Le due di notte e non dormire, "voglio morire", il desiderio di scomparire dentro il cuscino. Susan Cain, autrice di "Quiet, il potere degli introversi in un mondo che non sa smettere di parlare" (in Italia è appena uscito per Bompiani, in America ha avuto molto successo), ha scritto che dieci anni fa fissava il soffitto con gli occhi gonfi di lacrime, e il marito, militare all'Onu, non riusciva a credere che fosse così spaventata, neanche si trovasse in Somalia durante un agguato. In fondo era solo la notte prima di un discorso in pubblico, su un palco, con un microfono in mano, davanti a gente per lo più annoiata.
"In Cina c'è un miliardo di persone a cui non importa un fico secco del tuo discorso", le disse per rasserenarla (Susan Cain doveva essere molto innamorata, perché non gli diede un calcio, non gli disse: ma cosa c'entra, cretino, io muoio di paura e tu parli di sovrappopolamento?).
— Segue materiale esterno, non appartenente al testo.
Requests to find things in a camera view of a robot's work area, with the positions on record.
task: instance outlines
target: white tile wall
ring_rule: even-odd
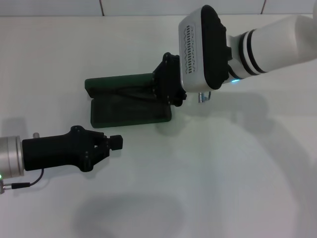
[[[315,0],[267,0],[264,14],[312,13]]]
[[[205,4],[219,14],[258,14],[264,0],[102,0],[105,15],[186,15]]]
[[[100,16],[99,0],[0,0],[0,16]]]

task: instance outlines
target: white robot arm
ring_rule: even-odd
[[[186,92],[216,90],[235,79],[314,60],[317,2],[313,18],[293,15],[238,36],[225,35],[217,13],[206,5],[179,24],[179,46]]]

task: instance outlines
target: black ring
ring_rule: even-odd
[[[244,37],[246,36],[247,32],[243,33],[240,37],[240,40],[239,40],[239,45],[238,45],[238,48],[239,48],[239,56],[240,56],[240,60],[241,60],[241,63],[244,67],[244,69],[250,74],[250,75],[258,75],[257,73],[254,73],[250,67],[248,66],[248,63],[246,61],[246,59],[244,58],[244,54],[243,54],[243,40],[244,40]]]
[[[251,64],[253,65],[253,67],[254,67],[258,72],[260,72],[260,73],[266,73],[264,70],[262,70],[262,69],[258,66],[258,64],[257,64],[257,62],[256,62],[256,60],[255,60],[255,58],[254,58],[254,56],[253,56],[253,53],[252,53],[251,37],[252,37],[252,33],[253,33],[254,31],[255,31],[255,30],[250,31],[250,33],[248,34],[248,37],[247,37],[247,51],[248,51],[248,56],[249,56],[249,58],[250,58]]]
[[[236,78],[236,79],[243,79],[243,78],[240,78],[238,75],[236,75],[236,73],[235,72],[233,72],[233,69],[231,68],[231,66],[230,65],[228,65],[228,67],[229,67],[229,73],[231,74],[231,76],[232,77],[234,77],[234,78]]]

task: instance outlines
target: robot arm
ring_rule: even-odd
[[[317,58],[317,2],[314,17],[286,17],[238,36],[225,34],[206,5],[179,24],[181,84],[186,92],[219,89],[244,79]]]
[[[72,126],[65,135],[20,141],[19,136],[0,138],[0,194],[6,189],[30,187],[43,175],[43,169],[63,165],[74,165],[82,172],[89,172],[94,165],[109,156],[111,150],[122,149],[121,135],[107,137],[102,132]],[[3,179],[24,175],[24,170],[42,169],[34,183],[4,184]]]

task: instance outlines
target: dark green block
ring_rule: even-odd
[[[91,124],[94,128],[159,123],[171,120],[169,105],[149,103],[108,93],[122,87],[146,86],[152,83],[152,74],[92,78],[85,81],[85,89],[93,98]],[[139,96],[139,92],[129,91]]]
Chi non è davvero introverso non può capire quanto si soffra, al pensiero di parlare in pubblico (Susan Cain ha spiegato che ci si può allenare, e che lei riesce a fingere serenità , ormai, avendo fatto self monitoring per riuscire a comportarsi come un estroverso, senza esserlo), e chi è fondamentalmente introverso ma rassegnato alla dittatura degli estroversi invece capisce quanto le è costato quel bel sorriso tranquillo sulla controcopertina del libro e la Ted Conference in cui, allegra e spigliata, racconta al mondo il valore e il talento dell'introversione, della tranquillità e del lavoro in solitudine, senza continui gruppi di lavoro, senza riunioni infinite in cui bisogna per forza dire una cosa brillante e convincente, catturare la platea, colpire l'attenzione, essere irresistibili, fare a botte a colpi di frasi a effetto.
"Non c'è nessuna correlazione tra essere il migliore conversatore e avere le idee migliori", è una delle frasi più consolanti mai sentite, per quelli che vorrebbero chiudersi dentro un armadio a leggere, o partire per il deserto, piuttosto che partecipare a un talk-show televisivo o a una cena di simpaticoni autopromozionali.
Anche: "Non c'è niente di male ad attraversare la strada per evitare una chiacchierata", è una liberazione morale (comprende anche il non rispondere al telefono), ma il confine tra introversione e maleducazione è labile, e bisogna essere sinceri con se stessi. E' vero che ci vuole coraggio a essere introversi: scrive Susan Cain che gli estroversi in questo momento storico considerano gli introversi come gli uomini hanno considerato le donne fino agli anni Sessanta: assoluto stato di subalternità .
E si preferisce, in buona fede, che i bambini vadano a scuola prestissimo, il motivo è: la socializzazione. Gli amici. Le relazioni sociali. A dodici mesi. Non c'è niente che preoccupi un genitore più di un figlio introverso, che preferisce stare per i fatti suoi invece di gettarsi fra la gente e diventare il capo dei Coniglietti, anni quattro. Susan Cain fa un lungo elenco galvanizzante di persone introverse che hanno mosso il mondo (Einstein, Darwin, Chopin, Van Gogh, Newton), anche se erano semplicemente dei geni, quindi era irrilevante che fossero estroversi.
Ma forse erano dei geni anche perché passavano molto tempo dentro la loro testa, invece che dentro autopromozioni. Una volta ho visto Altan ricevere un premio importante: il conduttore cercava di fargli dire qualche parola, gli chiedeva di pronunciare un'allocuzione, anche breve. Altan ha preso il microfono e ha detto: "Allocuzione", poi è tornato a sedersi.